Tu n’osais compter le nombre de vies que tu porterais sur tes épaules si tel était le cas.

— Aya et Ama qui sont morts pour moi, et tous ceux que j’ai mangés… Ils me pèsent. J’ai l’impression de devoir compenser leurs sacrifices, mais je sais pas comment. Je peux pas juste arrêter de vivre ou ils seraient morts pour rien, mais plus je vis longtemps, plus mon fardeau s’alourdit. Comment est-ce que je peux repayer ça ?

Personne ne mourrait jamais pour moi, as-tu songé avec une pointe d’envie. Certains ont même risqué leur vie pour me nuire.

— Tu te poses trop de questions.

— Dis-moi quoi faire. Donne-moi une idée. Comment me racheter ?

— Rien. Tout le monde survit sur la vie des autres. On est tous coupables.

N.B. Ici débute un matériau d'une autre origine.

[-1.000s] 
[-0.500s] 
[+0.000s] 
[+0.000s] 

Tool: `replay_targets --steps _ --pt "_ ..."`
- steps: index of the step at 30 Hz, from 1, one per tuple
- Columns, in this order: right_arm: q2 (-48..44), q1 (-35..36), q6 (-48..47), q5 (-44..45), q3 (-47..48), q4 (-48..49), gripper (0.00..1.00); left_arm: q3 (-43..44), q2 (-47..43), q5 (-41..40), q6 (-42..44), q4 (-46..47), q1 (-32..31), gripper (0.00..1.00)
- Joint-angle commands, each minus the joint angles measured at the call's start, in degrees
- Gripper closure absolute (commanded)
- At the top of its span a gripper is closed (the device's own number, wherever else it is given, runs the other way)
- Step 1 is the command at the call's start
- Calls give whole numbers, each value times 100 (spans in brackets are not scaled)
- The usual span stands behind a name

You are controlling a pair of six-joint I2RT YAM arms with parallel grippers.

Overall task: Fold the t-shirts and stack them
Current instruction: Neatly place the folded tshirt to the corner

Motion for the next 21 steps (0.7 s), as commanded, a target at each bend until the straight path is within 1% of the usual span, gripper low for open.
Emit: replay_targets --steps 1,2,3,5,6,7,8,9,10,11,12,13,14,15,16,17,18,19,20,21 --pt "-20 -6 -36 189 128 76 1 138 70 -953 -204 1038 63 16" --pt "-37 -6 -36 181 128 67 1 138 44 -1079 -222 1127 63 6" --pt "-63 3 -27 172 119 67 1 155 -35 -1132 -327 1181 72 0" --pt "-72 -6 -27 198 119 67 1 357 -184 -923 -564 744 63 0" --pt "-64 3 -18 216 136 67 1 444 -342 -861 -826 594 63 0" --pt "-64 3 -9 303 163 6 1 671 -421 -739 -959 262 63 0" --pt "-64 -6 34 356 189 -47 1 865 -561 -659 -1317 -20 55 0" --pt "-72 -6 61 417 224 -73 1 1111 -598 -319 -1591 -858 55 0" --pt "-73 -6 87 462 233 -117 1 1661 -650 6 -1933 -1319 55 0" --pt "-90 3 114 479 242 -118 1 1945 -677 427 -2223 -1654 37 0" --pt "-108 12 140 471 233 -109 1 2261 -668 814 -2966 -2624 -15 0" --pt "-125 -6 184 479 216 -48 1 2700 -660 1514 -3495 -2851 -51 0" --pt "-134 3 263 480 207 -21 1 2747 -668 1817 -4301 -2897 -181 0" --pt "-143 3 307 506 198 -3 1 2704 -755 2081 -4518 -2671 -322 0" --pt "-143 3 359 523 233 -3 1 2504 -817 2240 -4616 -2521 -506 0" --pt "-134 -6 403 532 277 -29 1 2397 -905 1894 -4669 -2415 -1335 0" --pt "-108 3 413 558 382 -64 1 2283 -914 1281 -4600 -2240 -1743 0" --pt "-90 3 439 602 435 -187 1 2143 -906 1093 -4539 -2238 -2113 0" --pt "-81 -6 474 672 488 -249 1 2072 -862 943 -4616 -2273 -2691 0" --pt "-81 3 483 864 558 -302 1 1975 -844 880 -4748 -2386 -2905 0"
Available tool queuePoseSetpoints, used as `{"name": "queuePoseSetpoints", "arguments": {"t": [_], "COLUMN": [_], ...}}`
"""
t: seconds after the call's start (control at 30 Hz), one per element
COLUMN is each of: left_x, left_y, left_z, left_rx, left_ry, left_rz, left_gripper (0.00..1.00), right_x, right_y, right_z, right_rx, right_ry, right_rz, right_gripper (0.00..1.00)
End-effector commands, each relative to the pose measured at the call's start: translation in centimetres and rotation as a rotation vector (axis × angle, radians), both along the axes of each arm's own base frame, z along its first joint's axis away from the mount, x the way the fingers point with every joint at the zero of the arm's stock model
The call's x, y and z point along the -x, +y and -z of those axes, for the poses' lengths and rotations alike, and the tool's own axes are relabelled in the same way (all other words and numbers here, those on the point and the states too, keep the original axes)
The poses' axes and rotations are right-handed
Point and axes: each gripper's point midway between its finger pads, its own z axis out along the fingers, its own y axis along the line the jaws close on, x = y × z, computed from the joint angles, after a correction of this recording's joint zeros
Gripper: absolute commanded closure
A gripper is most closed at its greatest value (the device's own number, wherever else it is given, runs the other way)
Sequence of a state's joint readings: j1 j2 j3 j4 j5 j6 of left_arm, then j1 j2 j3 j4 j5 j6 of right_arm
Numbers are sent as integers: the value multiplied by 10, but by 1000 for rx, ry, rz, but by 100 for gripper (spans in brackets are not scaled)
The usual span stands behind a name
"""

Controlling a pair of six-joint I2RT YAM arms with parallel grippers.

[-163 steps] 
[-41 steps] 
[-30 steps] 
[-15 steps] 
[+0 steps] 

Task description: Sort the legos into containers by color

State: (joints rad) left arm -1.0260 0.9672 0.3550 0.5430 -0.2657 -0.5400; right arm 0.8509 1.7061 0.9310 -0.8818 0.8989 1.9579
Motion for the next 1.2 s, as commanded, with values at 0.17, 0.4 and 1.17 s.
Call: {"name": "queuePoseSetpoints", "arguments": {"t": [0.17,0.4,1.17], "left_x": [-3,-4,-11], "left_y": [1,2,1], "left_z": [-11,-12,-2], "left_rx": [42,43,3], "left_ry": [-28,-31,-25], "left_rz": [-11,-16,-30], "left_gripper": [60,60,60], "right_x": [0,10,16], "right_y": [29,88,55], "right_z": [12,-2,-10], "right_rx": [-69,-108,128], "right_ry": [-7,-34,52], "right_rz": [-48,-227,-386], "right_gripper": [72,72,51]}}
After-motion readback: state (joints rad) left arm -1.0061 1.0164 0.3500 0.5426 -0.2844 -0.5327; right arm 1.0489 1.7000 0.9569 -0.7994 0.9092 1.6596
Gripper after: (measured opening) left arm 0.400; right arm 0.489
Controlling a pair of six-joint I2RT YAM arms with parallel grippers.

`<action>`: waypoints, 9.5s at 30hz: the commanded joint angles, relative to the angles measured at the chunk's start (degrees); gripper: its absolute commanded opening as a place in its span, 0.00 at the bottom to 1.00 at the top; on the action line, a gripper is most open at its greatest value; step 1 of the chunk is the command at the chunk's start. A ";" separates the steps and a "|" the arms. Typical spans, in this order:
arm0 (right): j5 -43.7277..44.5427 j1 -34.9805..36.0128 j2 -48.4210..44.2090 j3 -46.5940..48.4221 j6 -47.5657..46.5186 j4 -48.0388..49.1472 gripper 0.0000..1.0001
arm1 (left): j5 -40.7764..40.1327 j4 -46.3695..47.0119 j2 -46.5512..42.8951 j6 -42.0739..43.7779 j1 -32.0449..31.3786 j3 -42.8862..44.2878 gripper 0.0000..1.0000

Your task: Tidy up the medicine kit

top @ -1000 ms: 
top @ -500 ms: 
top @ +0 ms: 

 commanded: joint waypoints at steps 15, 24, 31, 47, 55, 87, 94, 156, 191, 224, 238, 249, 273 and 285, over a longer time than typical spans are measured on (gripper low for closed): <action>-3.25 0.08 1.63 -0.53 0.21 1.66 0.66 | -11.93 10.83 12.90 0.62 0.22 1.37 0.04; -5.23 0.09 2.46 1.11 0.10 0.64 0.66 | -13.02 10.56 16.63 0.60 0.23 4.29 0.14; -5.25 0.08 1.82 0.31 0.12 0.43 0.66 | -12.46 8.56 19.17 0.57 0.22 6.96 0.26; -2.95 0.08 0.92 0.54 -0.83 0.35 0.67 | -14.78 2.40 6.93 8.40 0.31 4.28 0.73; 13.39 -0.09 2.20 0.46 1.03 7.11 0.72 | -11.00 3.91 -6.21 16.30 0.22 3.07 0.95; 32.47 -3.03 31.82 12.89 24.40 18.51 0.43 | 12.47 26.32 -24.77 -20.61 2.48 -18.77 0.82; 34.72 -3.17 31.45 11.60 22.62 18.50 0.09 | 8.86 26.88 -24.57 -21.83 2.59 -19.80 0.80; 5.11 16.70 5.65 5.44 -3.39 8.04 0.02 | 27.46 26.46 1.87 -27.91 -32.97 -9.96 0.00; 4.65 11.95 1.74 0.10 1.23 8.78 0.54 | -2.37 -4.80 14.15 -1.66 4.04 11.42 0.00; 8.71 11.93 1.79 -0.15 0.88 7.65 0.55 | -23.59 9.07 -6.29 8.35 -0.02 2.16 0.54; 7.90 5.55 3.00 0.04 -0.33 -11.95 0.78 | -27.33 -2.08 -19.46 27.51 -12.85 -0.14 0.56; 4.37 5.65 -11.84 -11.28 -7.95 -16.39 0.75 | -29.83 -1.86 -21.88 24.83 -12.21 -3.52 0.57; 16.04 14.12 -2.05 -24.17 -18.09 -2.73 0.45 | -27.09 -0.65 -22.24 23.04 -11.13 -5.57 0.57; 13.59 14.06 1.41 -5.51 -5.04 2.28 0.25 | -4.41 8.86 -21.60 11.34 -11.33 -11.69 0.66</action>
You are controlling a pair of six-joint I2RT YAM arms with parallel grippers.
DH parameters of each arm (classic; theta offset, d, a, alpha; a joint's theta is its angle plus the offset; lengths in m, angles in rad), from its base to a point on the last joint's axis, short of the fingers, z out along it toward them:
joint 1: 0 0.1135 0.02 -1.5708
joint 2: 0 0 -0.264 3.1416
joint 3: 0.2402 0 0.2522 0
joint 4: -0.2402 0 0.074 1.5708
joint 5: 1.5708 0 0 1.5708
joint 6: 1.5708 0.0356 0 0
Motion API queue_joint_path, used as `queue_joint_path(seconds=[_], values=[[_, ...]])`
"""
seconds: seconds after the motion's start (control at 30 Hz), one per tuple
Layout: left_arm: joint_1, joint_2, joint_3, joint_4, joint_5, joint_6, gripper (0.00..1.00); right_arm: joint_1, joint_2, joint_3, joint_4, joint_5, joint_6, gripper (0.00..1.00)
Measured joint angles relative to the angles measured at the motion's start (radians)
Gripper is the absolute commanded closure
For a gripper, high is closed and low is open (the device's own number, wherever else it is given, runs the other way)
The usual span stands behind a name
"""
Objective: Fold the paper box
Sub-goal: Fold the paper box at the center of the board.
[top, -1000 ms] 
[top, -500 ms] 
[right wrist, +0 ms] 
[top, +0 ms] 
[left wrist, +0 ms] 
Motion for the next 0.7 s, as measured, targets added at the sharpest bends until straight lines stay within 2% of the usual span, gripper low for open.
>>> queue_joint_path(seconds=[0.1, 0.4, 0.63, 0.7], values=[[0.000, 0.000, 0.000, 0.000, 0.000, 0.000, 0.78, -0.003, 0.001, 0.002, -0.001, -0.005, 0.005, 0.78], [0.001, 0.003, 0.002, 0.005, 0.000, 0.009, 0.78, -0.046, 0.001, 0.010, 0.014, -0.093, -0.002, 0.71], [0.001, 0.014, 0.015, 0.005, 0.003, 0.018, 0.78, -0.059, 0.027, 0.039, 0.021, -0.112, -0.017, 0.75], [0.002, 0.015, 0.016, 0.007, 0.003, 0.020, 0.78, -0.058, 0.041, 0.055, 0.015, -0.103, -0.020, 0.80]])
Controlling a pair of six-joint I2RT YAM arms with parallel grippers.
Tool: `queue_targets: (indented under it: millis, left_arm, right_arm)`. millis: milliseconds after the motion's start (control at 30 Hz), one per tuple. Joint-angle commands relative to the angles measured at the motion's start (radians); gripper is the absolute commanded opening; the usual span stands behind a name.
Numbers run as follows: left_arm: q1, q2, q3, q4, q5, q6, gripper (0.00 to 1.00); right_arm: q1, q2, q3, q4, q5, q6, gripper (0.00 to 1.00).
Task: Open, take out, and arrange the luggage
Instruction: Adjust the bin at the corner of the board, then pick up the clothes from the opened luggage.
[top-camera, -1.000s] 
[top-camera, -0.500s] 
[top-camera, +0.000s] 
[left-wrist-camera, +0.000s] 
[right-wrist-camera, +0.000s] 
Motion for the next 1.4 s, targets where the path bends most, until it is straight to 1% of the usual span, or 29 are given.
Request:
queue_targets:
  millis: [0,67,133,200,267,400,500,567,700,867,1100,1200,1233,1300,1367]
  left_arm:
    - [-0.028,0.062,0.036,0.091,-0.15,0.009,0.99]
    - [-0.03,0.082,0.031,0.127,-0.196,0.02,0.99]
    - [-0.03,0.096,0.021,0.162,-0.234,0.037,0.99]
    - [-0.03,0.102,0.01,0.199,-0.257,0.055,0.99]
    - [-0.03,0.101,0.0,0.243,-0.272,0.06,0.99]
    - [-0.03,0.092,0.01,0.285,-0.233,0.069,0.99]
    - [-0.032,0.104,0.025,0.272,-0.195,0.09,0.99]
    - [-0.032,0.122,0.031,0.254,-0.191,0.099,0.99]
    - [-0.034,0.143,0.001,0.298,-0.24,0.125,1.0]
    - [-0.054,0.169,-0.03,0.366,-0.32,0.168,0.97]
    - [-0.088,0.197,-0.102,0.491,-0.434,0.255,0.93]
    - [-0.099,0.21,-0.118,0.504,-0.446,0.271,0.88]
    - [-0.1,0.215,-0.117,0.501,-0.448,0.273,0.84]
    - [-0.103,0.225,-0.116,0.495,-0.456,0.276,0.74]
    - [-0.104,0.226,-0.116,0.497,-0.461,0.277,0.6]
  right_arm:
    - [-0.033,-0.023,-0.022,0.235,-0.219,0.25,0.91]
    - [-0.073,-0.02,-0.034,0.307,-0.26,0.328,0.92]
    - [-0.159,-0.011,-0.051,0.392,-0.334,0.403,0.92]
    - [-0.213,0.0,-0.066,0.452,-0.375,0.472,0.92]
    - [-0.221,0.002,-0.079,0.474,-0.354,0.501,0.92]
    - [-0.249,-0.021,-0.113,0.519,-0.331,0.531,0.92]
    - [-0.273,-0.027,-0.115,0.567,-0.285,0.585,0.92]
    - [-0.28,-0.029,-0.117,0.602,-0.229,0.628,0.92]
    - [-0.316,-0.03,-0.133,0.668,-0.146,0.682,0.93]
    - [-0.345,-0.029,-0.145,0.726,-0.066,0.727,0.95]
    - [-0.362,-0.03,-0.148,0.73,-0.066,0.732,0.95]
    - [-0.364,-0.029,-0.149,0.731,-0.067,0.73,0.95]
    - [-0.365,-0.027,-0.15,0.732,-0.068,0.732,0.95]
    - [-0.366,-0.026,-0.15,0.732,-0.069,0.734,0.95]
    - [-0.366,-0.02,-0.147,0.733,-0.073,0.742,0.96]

Elle a baissé un regard brumeux. Humide.

— Vivre, c’est tuer, as-tu dit. Le mieux que tu puisses faire, c’est de tuer avec discernement. T’as l’air de penser qu’on vit pour quelque chose, mais peut-être qu’on vit pour rien. On fait des sacrifices dans le vent.

Elle s’est serré les bras. Son air défait t’a agacée.

— Estime-toi juste heureuse qu’on ait assez tenu à toi pour vouloir que tu vives.

Elle a froncé les sourcils.

— Tu crois que j’apprécie pas le sacrifice de mes parents ?

— J’ai pas dit ça. Mais même sans les connaître, je peux te dire qu’ils aimeraient pas que tu te tortures comme ça.

Niashæl le savait aussi, mais ignorait comment l’accepter. Sa culpabilité ne lui pesait pas moins qu’avant.

— Toi aussi, je préférerais que tu vives.

— Ouais, ben va pas te sacrifier pour moi.

— J’essaierai de pas t’infliger ça, a-t-elle dit en parvenant à s’égayer.

Vous avez marché en silence. Niashæl te fixait de temps à autre, mais ton regard était happé par les dômes. Elle a soupiré.

— Pourquoi les Ælvn ont la vie facile comme ça ? C’est pas juste.

La question enfantine a failli te faire rire.

— J’ai une théorie là-dessus, as-tu répondu. Ça se trouve, l’univers se retient de leur envoyer des obstacles auxquels ils peuvent pas faire face.

— Ah. Donc les Dai se prendraient des claques parce qu’ils sont trop forts ? N’importe quoi…

— C’est toi qu’as demandé, as-tu dit avec un haussement d’épaules.

Niashæl a ralenti puis s’est arrêtée à l’intersection menant aux dômes de Chal et d’Amës.

— C’est ici qu’on se sépare… a-t-elle hésité.

Tu as soupiré en silence.

— Vas-y, ça te démange.

— À la prochaine fois, Caei.

C’était une traduction approximative de la formule ælv. Niashæl se passait difficilement des politesses. Elles la rassuraient.

Vlamum, as-tu répondu.

Elle a rougi. De la moquerie, as-tu cru ; de ton sourire espiègle, en vérité.

La demi-Dai est partie rejoindre son Ælv d’une démarche dansante et tu es restée plantée à observer le dôme de Chal. Il était propre et paisible. Tu ne voulais pas y retourner.